To get a preview of Freedman’s book, check out Amazon’s “Look Inside” feature.

I read the 176 pages slowly over several days, thinking about it in perspective of then and now. There’s not much change, other than present day diplomacy and weapons technology being more sophisticated. In 1914, European nations went to war with human folly as a partner.  It’s the same way we go to war now.

I knew the Great War started with the assassination of Archduke Franz Ferdinand and his wife, Sophie, but I didn’t realize how rival European powers, already in an arms race, fueled the spark. They were nations at peace that had established an elaborate network of military alliances, in which one nation pledged to support another in the event of war. A chain reaction occurred so fast after the assassination that diplomacy didn’t have a chance. Six million soldiers marched across Europe the first weeks of August 1914. They thought they were entering into what European leaders were declaring would be a short-lived war.

Freedman thoughtfully explains and illustrates the tragic four-year reality that ended up mobilizing 65 million men. More than half became casualties. That is, killed or wounded or missing in action or taken prisoner. What makes Freedman’s history-telling alive and intimate beyond the dates, strategies and statistics are the letters and personal anecdotes from those who were there. 

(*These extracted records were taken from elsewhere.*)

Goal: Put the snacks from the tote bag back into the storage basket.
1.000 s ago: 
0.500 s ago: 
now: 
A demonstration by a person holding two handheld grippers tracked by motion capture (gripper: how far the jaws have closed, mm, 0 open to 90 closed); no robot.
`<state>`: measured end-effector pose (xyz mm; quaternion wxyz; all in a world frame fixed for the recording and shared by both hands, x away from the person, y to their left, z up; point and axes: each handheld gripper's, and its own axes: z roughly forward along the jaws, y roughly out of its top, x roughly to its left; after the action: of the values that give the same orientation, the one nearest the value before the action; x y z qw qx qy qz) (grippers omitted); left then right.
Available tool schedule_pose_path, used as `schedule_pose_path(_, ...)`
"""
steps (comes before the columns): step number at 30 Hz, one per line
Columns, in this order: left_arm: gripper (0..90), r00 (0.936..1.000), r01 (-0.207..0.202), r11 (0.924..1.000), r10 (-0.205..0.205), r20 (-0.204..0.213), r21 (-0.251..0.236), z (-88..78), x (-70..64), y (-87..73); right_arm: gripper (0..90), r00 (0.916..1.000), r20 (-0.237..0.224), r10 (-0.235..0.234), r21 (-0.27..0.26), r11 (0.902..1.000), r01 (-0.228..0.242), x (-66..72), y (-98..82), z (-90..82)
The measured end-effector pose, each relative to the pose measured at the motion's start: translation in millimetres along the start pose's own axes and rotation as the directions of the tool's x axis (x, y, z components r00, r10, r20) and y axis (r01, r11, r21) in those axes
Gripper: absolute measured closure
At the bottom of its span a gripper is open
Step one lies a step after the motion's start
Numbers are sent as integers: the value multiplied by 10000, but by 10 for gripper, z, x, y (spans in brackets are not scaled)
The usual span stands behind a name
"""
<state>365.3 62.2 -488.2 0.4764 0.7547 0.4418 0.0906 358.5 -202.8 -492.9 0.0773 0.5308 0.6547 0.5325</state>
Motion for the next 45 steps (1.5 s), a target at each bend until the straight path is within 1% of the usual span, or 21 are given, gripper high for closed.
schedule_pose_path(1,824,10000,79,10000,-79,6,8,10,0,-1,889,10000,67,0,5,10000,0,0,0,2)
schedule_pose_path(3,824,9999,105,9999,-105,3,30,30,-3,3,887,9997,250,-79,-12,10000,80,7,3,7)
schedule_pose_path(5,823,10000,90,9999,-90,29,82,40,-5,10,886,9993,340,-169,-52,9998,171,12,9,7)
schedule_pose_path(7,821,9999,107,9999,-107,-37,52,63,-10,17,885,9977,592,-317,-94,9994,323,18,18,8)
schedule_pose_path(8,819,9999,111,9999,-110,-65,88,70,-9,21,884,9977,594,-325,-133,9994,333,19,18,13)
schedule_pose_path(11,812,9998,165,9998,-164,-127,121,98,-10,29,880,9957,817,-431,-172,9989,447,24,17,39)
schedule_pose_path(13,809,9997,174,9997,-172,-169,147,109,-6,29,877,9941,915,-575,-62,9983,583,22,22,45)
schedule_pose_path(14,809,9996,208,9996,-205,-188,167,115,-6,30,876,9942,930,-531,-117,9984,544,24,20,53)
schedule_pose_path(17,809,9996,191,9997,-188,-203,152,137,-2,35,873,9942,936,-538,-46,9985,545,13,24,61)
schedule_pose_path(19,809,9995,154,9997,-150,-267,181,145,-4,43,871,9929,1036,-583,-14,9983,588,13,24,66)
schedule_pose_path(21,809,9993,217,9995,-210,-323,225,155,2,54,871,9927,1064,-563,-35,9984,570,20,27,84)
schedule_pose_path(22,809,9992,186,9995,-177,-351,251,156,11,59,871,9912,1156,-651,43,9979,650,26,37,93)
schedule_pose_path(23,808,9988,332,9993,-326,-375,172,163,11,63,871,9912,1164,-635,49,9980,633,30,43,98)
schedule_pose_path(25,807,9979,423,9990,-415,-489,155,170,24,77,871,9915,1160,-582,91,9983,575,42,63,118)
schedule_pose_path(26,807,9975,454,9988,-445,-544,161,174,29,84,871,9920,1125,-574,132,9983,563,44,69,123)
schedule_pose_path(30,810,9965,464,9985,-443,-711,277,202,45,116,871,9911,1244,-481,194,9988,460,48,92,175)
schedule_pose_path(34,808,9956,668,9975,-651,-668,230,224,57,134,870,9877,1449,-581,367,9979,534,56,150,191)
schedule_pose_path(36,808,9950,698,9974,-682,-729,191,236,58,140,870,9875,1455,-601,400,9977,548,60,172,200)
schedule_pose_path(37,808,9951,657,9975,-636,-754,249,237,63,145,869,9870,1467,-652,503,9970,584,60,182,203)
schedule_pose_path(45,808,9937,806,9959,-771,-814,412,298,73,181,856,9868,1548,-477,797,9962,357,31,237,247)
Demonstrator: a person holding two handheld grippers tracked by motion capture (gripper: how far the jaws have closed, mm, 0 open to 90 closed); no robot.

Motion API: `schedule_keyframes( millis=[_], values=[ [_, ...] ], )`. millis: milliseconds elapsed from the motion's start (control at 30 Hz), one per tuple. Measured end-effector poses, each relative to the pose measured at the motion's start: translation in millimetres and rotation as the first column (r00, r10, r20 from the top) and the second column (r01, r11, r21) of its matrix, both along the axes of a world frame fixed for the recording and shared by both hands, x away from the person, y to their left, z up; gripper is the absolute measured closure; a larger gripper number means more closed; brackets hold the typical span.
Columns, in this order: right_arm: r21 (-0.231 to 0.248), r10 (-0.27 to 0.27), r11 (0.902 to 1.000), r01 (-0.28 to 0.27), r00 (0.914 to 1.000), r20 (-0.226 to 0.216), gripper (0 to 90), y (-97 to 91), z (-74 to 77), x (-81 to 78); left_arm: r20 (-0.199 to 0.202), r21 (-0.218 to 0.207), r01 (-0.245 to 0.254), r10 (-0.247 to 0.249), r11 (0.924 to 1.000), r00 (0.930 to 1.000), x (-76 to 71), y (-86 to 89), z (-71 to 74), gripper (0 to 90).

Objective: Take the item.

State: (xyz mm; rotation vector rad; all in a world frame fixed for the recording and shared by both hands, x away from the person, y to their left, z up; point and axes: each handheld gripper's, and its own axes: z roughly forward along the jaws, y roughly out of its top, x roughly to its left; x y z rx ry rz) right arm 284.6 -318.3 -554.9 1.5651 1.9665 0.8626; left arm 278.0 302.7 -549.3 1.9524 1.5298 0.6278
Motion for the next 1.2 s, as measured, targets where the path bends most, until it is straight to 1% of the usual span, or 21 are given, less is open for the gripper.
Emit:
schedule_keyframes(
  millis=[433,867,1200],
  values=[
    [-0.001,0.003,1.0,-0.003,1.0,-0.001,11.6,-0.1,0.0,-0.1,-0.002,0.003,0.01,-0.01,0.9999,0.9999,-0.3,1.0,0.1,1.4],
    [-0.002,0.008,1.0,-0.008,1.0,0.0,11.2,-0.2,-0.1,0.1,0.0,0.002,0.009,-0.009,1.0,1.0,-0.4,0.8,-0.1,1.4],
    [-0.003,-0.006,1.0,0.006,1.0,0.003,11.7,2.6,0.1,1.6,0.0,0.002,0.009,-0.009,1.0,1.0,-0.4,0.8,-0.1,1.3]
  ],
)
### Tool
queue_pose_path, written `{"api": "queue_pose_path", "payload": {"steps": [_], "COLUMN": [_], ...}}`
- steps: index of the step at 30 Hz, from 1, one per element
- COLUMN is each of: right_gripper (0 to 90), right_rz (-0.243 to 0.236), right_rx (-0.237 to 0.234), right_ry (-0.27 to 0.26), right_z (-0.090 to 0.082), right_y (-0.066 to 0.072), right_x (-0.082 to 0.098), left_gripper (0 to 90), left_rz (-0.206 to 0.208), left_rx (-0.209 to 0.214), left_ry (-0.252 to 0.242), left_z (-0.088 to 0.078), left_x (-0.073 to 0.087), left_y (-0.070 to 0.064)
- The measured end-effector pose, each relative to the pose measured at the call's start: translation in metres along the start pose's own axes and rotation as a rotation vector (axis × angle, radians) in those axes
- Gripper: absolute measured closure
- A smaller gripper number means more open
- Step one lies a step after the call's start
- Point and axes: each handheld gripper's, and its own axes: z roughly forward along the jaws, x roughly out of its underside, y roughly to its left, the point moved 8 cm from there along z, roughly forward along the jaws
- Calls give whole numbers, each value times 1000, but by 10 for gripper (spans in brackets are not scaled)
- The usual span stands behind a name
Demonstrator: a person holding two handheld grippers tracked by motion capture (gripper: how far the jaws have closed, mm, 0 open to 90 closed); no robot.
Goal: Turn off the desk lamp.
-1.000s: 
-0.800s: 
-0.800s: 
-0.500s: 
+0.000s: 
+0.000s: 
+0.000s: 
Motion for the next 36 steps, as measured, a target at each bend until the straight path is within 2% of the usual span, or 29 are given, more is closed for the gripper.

Early in the book, we are reminded that armies at the time still relied on signal lamps and carrier pigeons to deliver messages. Later, there’s a story about a U.S. battalion trapped by Germans in the Argonne Forest.  Thinking they were attacking Germans, Americans rained a barrage of artillery on their isolated comrades. The trapped soldiers sent off a carrier pigeon with a note that informed the attacking Americans of the battalion’s location. It also said, “For heaven’s sake, stop it!”

Philip Caputo published a similar history book for all ages about the Vietnam War, 10,000 Days of Thunder, in 2005. It also explains war history in easy-to-read text and lots of photos, reminding us — as does Freedman’s book – that we never seem to carry forward what we’ve learned from past loss and destruction. Time moves on. Knowledge gets fuzzy. We go to war again.